Morrison & Sinclair was a Sydney, New South Wales based company and one of the great ship and boat-building names of Port Jackson. The company was founded in the early 1890s and ceased trading in 1970.

History
In 1923, Morrison & Sinclair Ltd transferred from Johnson's Bay in Balmain to a site at the end of Long Nose Point on the Balmain Peninsula and carried out a shipbuilding operations there until the company ceased trading in 1970.

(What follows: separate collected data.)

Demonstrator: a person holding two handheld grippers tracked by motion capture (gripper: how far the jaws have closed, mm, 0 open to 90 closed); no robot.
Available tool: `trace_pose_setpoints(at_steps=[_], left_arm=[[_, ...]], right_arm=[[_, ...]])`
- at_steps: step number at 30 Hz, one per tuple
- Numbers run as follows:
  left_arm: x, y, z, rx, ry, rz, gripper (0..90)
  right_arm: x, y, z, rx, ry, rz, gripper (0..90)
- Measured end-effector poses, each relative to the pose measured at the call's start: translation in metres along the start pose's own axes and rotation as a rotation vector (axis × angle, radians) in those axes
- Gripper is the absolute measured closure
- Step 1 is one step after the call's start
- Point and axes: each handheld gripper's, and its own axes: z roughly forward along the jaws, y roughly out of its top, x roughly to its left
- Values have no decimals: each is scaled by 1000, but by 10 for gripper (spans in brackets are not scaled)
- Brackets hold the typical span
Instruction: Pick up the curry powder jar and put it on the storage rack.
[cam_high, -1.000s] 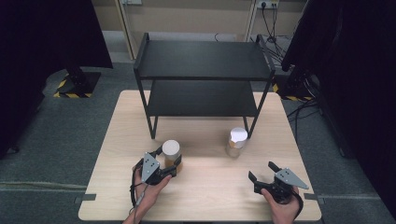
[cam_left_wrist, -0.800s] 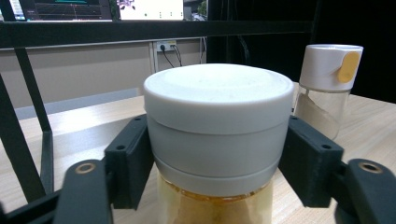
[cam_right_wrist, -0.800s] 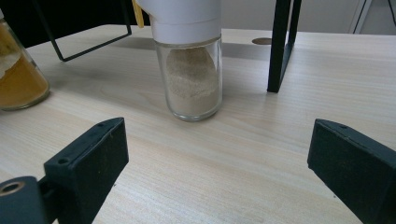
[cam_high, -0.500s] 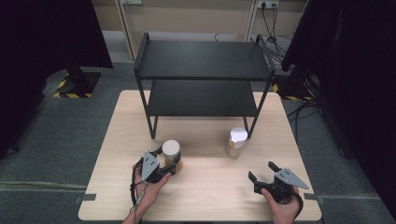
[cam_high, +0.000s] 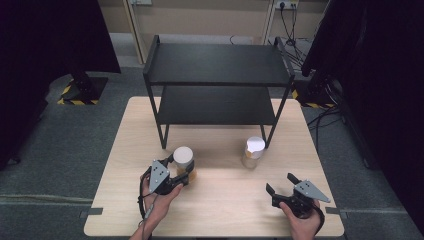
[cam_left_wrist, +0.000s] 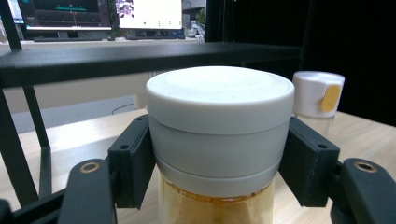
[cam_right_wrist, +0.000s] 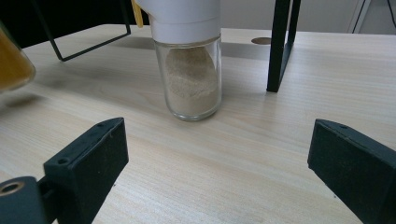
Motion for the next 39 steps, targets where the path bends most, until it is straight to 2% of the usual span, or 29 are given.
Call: trace_pose_setpoints(at_steps=[13,28,39], left_arm=[[-1,31,1,-59,35,26,337],[1,67,9,-120,58,22,338],[0,90,17,-161,72,39,338]], right_arm=[[0,0,0,0,-1,3,51],[1,0,0,2,-5,4,52],[0,1,0,4,-5,10,52]])
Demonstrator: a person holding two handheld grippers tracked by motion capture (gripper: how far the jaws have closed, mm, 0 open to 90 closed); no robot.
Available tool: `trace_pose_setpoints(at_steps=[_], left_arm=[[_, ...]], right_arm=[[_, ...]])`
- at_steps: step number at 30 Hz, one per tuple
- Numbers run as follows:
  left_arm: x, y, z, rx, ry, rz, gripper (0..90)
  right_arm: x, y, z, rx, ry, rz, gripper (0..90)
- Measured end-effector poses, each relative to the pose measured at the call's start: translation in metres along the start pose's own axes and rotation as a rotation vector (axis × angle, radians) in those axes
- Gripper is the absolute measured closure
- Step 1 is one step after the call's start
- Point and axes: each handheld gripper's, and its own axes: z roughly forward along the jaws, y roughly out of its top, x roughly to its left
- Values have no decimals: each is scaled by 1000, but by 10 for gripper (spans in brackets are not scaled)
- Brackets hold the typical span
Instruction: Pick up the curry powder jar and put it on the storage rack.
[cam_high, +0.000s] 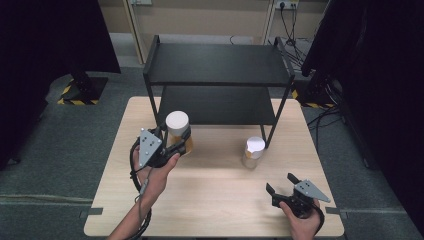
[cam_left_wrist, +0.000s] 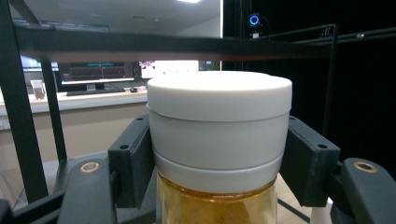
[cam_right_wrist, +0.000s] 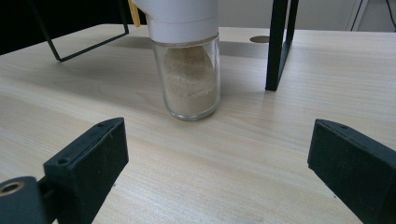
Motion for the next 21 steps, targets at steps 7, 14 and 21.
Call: trace_pose_setpoints(at_steps=[7,14,21], left_arm=[[2,12,5,-21,11,-3,338],[7,27,10,-38,25,11,338],[10,39,16,-39,35,19,338]], right_arm=[[0,0,0,-1,1,-1,52],[0,0,0,1,0,-1,52],[0,0,0,2,1,1,52]])
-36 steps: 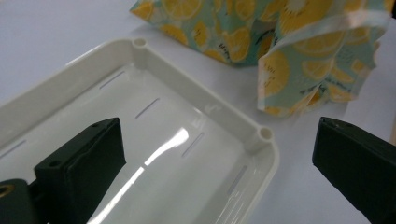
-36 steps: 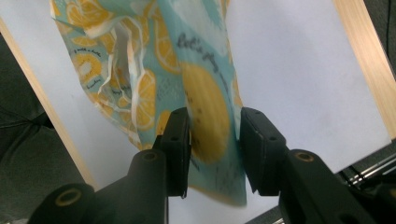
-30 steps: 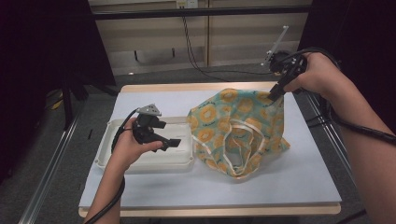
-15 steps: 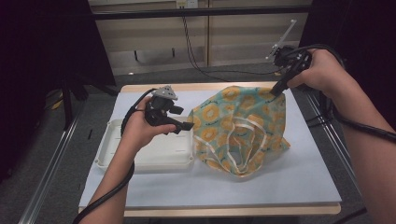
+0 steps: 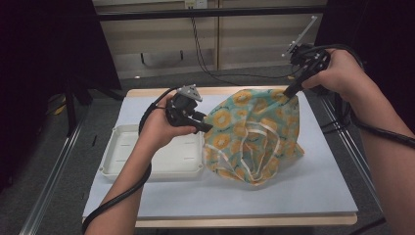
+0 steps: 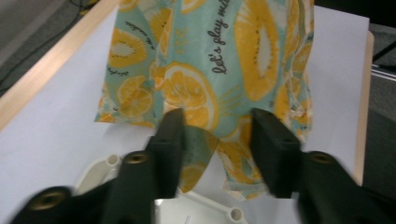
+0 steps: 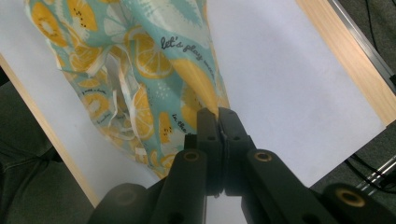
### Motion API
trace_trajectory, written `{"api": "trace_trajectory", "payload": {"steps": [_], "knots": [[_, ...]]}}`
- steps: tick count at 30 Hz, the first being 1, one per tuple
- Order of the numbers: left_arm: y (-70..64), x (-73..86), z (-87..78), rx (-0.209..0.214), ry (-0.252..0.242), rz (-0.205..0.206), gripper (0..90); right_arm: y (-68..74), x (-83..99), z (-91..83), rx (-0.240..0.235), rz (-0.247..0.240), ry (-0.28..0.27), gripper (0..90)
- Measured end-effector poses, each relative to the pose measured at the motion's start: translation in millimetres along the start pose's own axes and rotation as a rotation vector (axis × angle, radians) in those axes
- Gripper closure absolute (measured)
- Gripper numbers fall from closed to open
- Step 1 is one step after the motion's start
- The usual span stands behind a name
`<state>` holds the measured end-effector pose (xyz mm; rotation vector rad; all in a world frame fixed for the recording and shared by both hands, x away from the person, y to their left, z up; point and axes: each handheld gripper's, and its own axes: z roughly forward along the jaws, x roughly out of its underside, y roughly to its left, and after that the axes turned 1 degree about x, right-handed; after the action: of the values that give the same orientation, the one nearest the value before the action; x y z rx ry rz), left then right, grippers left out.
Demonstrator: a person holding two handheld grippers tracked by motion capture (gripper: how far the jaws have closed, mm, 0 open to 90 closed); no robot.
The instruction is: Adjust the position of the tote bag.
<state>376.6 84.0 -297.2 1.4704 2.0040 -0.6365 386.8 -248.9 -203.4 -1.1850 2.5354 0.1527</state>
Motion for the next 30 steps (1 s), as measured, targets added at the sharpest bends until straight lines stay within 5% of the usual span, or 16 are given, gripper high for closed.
{"api": "trace_trajectory", "payload": {"steps": [2, 6, 18, 30], "knots": [[2.6, -2.3, 0.9, 0.026, 0.004, -0.020, 75.7, -0.7, 1.3, -0.1, -0.004, 0.005, -0.007, 88.8], [8.0, -7.8, -0.3, 0.029, -0.001, -0.031, 88.5, -3.2, 3.5, 1.0, -0.011, 0.029, -0.021, 88.8], [20.6, -33.8, -25.5, 0.010, -0.026, -0.054, 89.4, -13.3, 11.1, -11.3, -0.012, 0.063, -0.050, 90.0], [24.4, -31.6, -26.7, 0.024, -0.031, -0.075, 89.2, -15.4, 16.3, -12.4, -0.014, 0.070, -0.062, 88.9]]}}
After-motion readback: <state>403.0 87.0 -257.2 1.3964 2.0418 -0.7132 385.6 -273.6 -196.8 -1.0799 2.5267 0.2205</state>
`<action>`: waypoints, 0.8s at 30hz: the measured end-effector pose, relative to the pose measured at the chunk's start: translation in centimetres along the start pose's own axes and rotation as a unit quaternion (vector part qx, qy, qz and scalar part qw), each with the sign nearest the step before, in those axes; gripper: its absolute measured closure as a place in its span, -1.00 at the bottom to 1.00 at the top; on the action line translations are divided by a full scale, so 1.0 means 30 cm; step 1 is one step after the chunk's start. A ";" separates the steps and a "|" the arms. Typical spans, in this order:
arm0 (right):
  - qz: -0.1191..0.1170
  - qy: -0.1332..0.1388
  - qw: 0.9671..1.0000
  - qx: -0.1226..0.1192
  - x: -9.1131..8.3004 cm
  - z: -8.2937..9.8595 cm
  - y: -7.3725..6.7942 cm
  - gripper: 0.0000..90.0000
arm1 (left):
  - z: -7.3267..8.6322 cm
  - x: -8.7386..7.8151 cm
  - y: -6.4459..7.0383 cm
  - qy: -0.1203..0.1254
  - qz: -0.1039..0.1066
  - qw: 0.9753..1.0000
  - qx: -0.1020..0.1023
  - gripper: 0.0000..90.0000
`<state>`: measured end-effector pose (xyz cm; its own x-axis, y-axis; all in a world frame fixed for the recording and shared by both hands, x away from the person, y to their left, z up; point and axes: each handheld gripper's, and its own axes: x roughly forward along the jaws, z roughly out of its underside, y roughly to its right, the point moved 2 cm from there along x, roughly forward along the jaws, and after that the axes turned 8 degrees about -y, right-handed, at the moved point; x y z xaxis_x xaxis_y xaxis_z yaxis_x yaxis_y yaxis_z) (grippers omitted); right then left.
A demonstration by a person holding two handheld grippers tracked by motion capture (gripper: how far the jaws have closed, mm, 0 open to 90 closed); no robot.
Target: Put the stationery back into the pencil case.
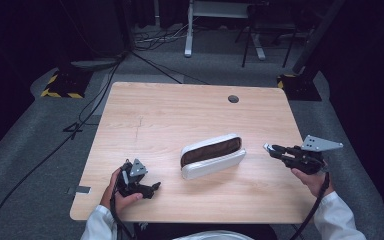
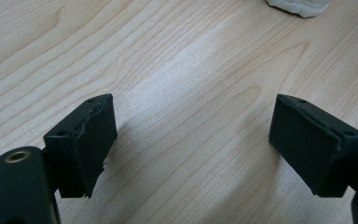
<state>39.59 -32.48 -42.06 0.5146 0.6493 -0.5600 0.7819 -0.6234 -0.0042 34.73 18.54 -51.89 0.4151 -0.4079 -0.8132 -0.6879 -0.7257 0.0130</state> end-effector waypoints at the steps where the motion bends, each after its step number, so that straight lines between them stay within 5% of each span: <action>1: -0.001 0.004 1.000 -0.004 -0.002 -0.020 -0.001 0.64 | -0.001 0.002 0.001 0.000 0.002 1.000 -0.004 -0.67; 24: -0.018 0.009 0.998 -0.053 0.048 -0.166 -0.065 0.64 | -0.010 0.009 -0.004 -0.001 0.002 1.000 -0.002 -0.71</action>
<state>40.56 -28.17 -38.73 0.4906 0.6790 -0.5462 0.8325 -0.5503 0.0637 35.11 18.35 -51.93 0.4111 -0.4088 -0.8148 -0.6868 -0.7266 0.0180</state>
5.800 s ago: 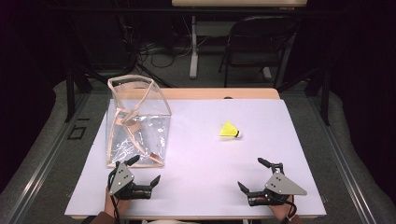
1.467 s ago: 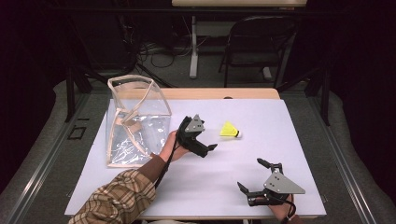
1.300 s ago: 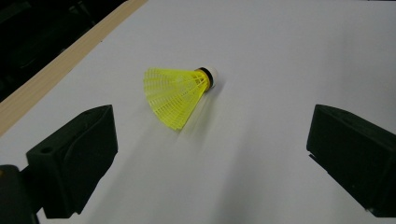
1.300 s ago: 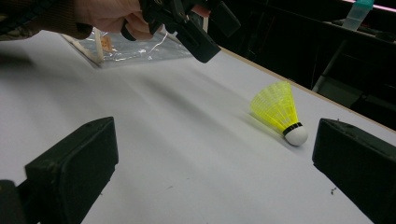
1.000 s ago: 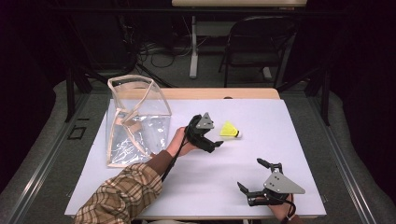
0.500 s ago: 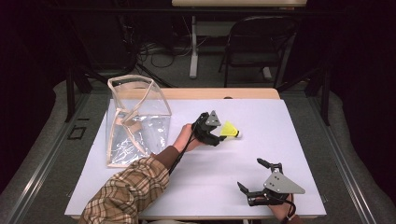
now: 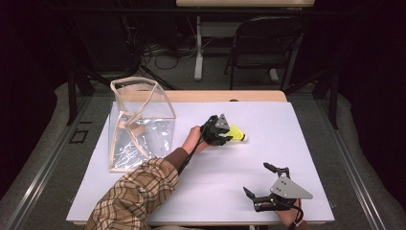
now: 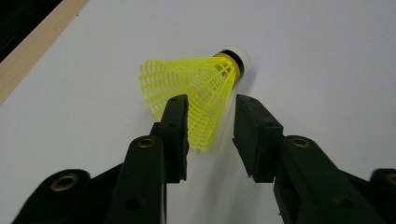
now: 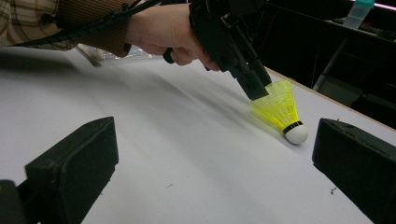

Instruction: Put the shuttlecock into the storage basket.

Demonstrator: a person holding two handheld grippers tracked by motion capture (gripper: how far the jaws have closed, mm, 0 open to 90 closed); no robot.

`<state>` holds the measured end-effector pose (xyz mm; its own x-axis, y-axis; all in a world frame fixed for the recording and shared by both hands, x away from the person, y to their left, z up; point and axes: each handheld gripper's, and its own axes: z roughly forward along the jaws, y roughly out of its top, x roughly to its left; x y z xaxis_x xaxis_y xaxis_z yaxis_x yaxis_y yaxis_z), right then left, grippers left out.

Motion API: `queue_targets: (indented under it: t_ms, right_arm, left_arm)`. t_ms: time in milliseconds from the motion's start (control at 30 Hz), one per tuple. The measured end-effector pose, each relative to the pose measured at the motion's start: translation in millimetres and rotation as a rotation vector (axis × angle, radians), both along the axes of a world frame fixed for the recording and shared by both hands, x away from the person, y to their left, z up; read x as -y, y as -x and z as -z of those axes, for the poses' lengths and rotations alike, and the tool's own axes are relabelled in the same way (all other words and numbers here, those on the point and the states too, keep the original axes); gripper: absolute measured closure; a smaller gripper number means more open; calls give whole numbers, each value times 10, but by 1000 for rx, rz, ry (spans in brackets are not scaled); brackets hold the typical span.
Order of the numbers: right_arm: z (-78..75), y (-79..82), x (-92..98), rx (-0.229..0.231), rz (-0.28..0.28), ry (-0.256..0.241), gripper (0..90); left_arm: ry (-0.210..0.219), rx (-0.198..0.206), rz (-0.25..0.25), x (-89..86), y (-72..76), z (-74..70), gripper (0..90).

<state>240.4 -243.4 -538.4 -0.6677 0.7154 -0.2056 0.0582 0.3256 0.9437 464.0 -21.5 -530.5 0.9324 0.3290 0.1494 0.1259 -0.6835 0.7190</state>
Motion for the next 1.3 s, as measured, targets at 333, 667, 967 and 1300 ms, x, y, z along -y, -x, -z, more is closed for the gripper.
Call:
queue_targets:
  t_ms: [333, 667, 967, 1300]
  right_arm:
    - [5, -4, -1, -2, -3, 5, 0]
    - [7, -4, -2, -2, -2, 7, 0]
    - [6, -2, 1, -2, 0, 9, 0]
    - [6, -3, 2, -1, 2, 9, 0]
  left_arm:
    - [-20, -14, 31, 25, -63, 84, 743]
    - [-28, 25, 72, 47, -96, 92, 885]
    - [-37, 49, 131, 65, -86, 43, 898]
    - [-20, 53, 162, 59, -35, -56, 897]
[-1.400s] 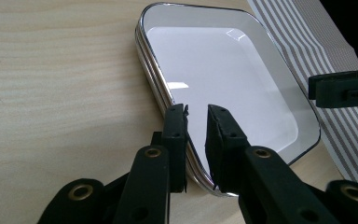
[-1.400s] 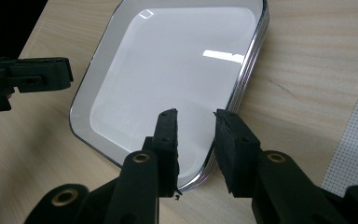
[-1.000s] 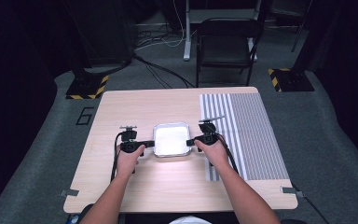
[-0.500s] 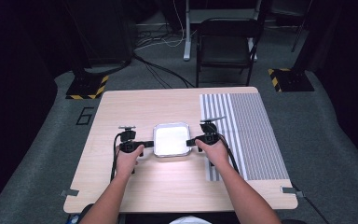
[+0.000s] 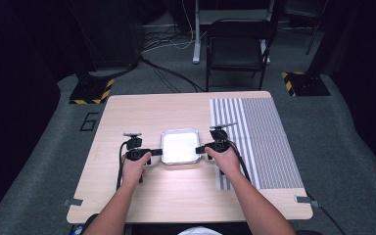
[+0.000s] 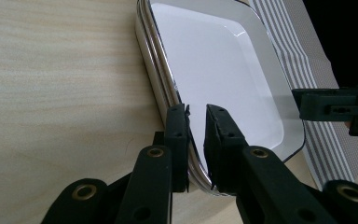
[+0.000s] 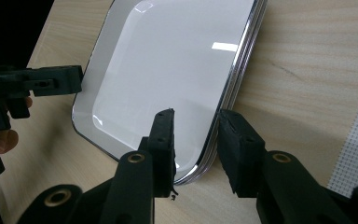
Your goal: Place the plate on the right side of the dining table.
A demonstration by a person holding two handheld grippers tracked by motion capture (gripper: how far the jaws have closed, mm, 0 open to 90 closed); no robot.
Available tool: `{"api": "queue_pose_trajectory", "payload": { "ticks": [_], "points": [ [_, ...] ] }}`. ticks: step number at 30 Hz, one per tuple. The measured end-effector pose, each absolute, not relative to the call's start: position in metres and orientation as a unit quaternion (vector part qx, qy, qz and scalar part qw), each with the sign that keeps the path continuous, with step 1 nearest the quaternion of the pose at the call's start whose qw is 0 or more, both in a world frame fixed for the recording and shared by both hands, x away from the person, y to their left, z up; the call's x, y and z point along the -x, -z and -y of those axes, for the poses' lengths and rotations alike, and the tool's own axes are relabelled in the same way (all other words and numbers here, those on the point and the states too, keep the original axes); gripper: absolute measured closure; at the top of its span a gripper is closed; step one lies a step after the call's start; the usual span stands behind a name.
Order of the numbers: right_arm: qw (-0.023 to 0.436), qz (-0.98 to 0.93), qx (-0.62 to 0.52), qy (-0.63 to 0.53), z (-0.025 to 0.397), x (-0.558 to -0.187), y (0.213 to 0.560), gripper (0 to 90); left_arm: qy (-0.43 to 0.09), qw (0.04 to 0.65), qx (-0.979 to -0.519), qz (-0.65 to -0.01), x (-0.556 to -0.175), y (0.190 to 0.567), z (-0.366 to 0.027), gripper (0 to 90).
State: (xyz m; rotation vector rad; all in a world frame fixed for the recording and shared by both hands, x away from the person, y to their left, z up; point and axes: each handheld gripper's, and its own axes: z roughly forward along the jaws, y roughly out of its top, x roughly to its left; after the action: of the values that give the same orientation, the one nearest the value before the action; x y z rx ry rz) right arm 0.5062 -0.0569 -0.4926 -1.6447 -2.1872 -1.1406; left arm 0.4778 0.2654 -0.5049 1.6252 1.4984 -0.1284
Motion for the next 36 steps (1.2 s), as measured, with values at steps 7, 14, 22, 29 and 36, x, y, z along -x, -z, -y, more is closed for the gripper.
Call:
{"api": "queue_pose_trajectory", "payload": {
  "ticks": [7, 14, 22, 29, 36],
  "points": [
    [0.081, 0.732, 0.556, 0.385, 0.0566, -0.5063, 0.4929, 66.2, 0.047, 0.446, -0.658, -0.605, -0.478, 0.5046, -0.2638, 79.5],
    [0.078, 0.73, 0.561, 0.383, 0.0569, -0.5056, 0.492, 66.2, 0.05, 0.448, -0.655, -0.606, -0.478, 0.505, -0.2625, 79.2],
    [0.081, 0.724, 0.564, 0.388, 0.0609, -0.5064, 0.4912, 66.2, 0.057, 0.454, -0.651, -0.606, -0.479, 0.5064, -0.262, 79.3],
    [0.087, 0.719, 0.566, 0.394, 0.0629, -0.5061, 0.4889, 66.3, 0.064, 0.458, -0.647, -0.606, -0.479, 0.5067, -0.2631, 79.2],
    [0.088, 0.716, 0.567, 0.396, 0.065, -0.5045, 0.4848, 66.3, 0.062, 0.457, -0.65, -0.603, -0.4794, 0.5074, -0.2616, 79.3]
  ]
}}
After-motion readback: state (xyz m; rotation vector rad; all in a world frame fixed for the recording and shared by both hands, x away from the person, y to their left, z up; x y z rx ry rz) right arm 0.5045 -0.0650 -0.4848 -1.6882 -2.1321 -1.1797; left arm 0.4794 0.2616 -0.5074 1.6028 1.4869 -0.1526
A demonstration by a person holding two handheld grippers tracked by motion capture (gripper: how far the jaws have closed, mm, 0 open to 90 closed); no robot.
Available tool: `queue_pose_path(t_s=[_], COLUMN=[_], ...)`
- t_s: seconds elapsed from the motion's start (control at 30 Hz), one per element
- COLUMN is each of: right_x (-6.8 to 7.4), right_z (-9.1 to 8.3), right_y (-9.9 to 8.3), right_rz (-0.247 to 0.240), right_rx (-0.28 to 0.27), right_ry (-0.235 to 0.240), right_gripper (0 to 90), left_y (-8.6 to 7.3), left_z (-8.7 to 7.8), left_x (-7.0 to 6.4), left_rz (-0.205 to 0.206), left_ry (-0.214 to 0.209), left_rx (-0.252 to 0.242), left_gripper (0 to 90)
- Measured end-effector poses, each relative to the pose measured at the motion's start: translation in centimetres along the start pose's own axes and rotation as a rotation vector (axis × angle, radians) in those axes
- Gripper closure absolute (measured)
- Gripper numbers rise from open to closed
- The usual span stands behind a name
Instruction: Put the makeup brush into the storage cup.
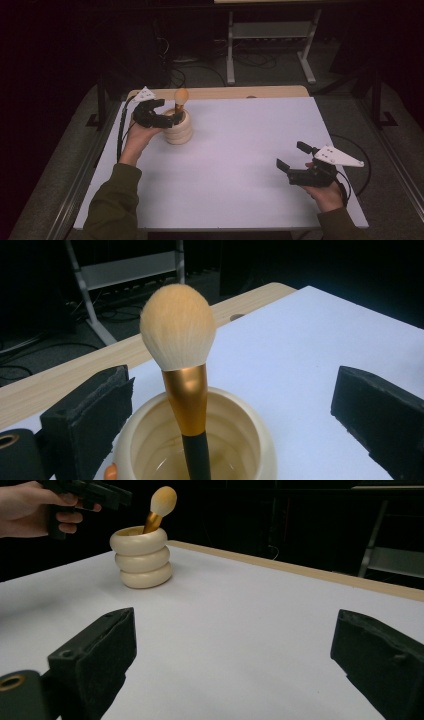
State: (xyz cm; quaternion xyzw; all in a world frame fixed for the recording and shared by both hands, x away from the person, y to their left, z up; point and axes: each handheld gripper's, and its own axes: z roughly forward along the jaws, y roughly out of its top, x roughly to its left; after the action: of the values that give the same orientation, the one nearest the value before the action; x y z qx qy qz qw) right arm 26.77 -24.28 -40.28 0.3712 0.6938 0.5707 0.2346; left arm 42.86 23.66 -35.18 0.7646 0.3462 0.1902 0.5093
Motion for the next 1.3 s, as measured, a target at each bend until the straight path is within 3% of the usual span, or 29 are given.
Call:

The company designed, constructed and repaired Government vessels, Naval, island trading and merchant ships and many Sydney Ferries and yachts. The yacht Morna (later Kurrewa IV), which won line honours 7 times from 10 starts in the Sydney to Hobart Yacht Race, was built here. (But, MORNA was built in 1913 - obviously at the Johnsons Bay site).  Morrison & Sinclair Ltd no longer exists but the records of the company are held by the State Library of New South Wales.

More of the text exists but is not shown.